Beshkempir (released as Beshkempir the Adopted Son in Anglophone countries, Le fils adoptif: Beshkempir in Francophone countries) is a 1998 Kyrgyzstani film. Shot and produced in Kyrgyzstan, it is representative of the first wave of independently produced cinema in the country after its independence from Soviet Union. It was directed by Aktan Abdykalykov, and stars the director's son Mirlan Abdykalykov in the lead role. This simple bildungsroman went on to receive critical acclaim, and won numerous international awards including the Silver Leopard Prize at the 1998 Locarno International Film Festival. The film was selected as the Kyrgyzstani entry for the Best Foreign Language Film at the 71st Academy Awards, but was not accepted as a nominee.

==Plot==
The film starts with an adoption ceremony presided over by five old women (Beshkempir literally means "five grandmothers"), in a village in Kyrgyzstan. The movie then flashes forward a decade or so to show the coming of age of the adopted child - Beshkempir. He is shown indulging in childhood pranks and activities with friends in a rural setting, like stealing honey from beehives and going to watch screened Hindi movies.
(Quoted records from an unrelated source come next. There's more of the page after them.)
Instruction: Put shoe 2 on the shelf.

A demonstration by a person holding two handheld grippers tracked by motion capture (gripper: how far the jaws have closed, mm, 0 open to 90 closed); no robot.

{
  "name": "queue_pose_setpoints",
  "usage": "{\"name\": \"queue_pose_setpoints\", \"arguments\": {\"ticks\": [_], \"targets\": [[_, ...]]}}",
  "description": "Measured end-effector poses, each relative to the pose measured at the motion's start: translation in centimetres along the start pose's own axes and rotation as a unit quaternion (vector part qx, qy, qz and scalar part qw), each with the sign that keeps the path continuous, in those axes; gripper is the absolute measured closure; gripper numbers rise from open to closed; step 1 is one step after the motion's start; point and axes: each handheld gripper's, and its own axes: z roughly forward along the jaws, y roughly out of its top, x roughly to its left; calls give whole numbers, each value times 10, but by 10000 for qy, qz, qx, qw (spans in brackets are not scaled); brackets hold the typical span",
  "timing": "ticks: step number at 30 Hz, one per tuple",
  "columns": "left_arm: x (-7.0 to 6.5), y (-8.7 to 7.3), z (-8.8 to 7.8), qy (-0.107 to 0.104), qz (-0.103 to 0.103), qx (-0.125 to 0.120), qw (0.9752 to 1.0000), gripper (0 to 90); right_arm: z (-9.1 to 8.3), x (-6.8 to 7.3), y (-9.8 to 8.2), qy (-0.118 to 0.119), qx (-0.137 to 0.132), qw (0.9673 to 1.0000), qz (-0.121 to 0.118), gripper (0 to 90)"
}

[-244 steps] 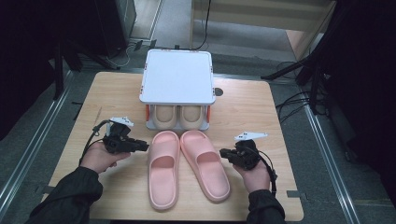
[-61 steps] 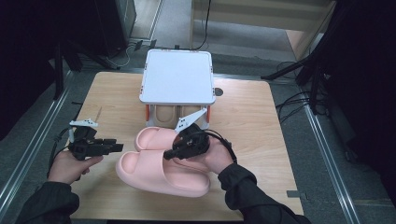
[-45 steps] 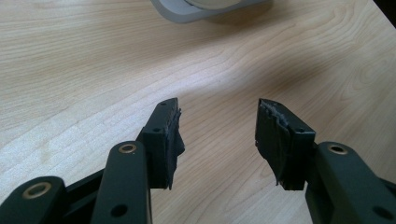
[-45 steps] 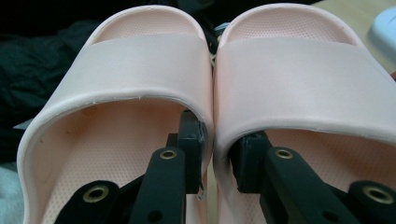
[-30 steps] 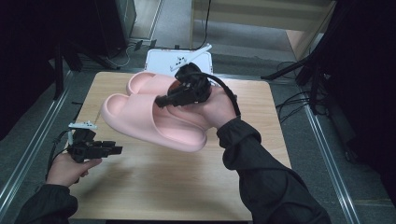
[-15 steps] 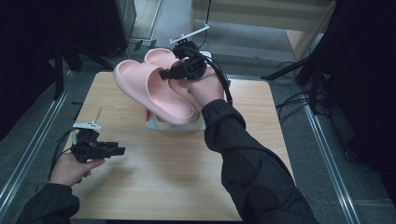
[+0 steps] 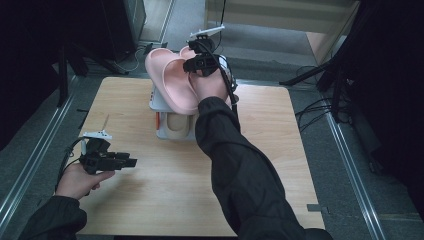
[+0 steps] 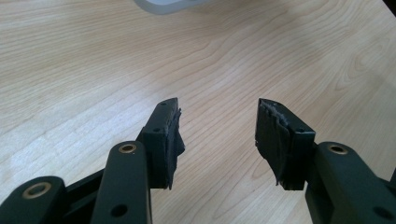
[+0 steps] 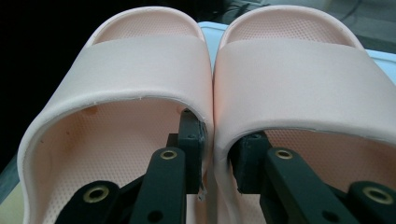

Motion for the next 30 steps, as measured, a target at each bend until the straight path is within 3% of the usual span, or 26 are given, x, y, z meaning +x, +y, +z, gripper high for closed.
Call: {"name": "queue_pose_setpoints", "arguments": {"ticks": [8,14,21,25,30], "targets": [[-4,2,5,-27,176,100,9998,492,16,-1,2,-492,-324,9972,455,767],[-5,4,7,-44,199,108,9997,495,26,-1,3,-790,-290,9932,804,765],[-10,6,10,-87,293,147,9994,497,34,-5,4,-1128,-399,9876,1012,760],[-9,5,10,-95,291,148,9994,497,38,-8,7,-1068,-356,9882,1038,758],[-8,5,10,-125,283,140,9994,497,47,-6,9,-1209,-319,9868,1025,759]]}}
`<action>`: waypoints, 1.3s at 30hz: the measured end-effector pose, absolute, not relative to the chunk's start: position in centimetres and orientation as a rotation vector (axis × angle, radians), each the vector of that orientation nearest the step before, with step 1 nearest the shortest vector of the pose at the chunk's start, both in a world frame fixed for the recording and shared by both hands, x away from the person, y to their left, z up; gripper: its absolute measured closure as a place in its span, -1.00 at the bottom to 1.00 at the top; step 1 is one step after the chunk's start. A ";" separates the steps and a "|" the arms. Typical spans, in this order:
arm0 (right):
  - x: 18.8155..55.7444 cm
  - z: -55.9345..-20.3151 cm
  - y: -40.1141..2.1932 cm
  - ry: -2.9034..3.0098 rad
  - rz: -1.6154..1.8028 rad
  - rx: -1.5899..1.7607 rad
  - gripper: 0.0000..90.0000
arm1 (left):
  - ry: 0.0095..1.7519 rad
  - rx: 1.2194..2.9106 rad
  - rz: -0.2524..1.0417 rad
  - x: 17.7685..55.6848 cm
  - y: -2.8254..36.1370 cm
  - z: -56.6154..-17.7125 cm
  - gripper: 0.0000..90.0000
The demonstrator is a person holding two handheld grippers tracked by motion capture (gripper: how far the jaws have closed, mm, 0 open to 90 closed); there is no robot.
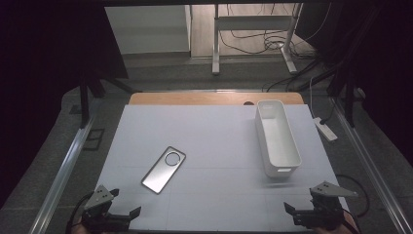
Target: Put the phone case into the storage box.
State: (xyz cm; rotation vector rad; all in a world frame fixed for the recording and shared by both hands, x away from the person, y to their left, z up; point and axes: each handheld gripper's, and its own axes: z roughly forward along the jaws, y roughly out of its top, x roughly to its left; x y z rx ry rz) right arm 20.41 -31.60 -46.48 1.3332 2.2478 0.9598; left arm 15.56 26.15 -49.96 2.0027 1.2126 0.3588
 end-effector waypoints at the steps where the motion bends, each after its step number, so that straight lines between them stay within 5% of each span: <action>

However, approaching adolescence leads the boys to spy on a village woman's breasts, make clay models of the female form and pretend to make love and eye girls. Beshkempir is even shown as the message carrier between an older boy and his girlfriend.

Rivalry over a girl Aynura leads to Beshkempir's friend divulging the fact of his adoption to Beshkempir by calling Beshkempir a foundling, who had been unaware of his roots till then. Even though his grandmother denies the story, Beshkempir is upset, and this leads to numerous scuffles with his friend. Hostility is also shown between Beshkempir's adoptive mother and his friend's mother on numerous occasions, culminating in the friend's mother coming to Beshkempir's house to complain about Beshkempir beating up his son.

Beshkempir's adoptive father beats Beshkempir over the incident, who runs away and joins a fisherman. Meanwhile, Beshkempir's grandmother dies and asks that Beshkempir be told the truth in her will. Beshkempir is located and brought home, and is reconciled with adoptive family and friends. The funeral ceremony shows Beshkempir suddenly growing up by giving the customary speech at the funeral where he pledges to repay his grandmother's debts (if any) and to forgo any outstanding debts to his grandmother. The film ends with Beshkempir courting Aynura and a brief shot of an engagement ceremony.

==Critical appeal==
The film is a bildungsroman, treating universal issues of growing up in a rural landscape. The movie shows little or no Kyrgyzstan-specific footage, except for a brief glimpse of money at one point. However, it depicts several Kyrgyz customs - including the ceremony of placing a baby in a cradle (beshike saluu), the funerary ceremony and the engagement ceremony. The ceremonies depict several ethnic Kyrgyz artifacts, like the tekemet rugs of the region, the kigiz felt carpets and the Kyrgyz cradle or beshik.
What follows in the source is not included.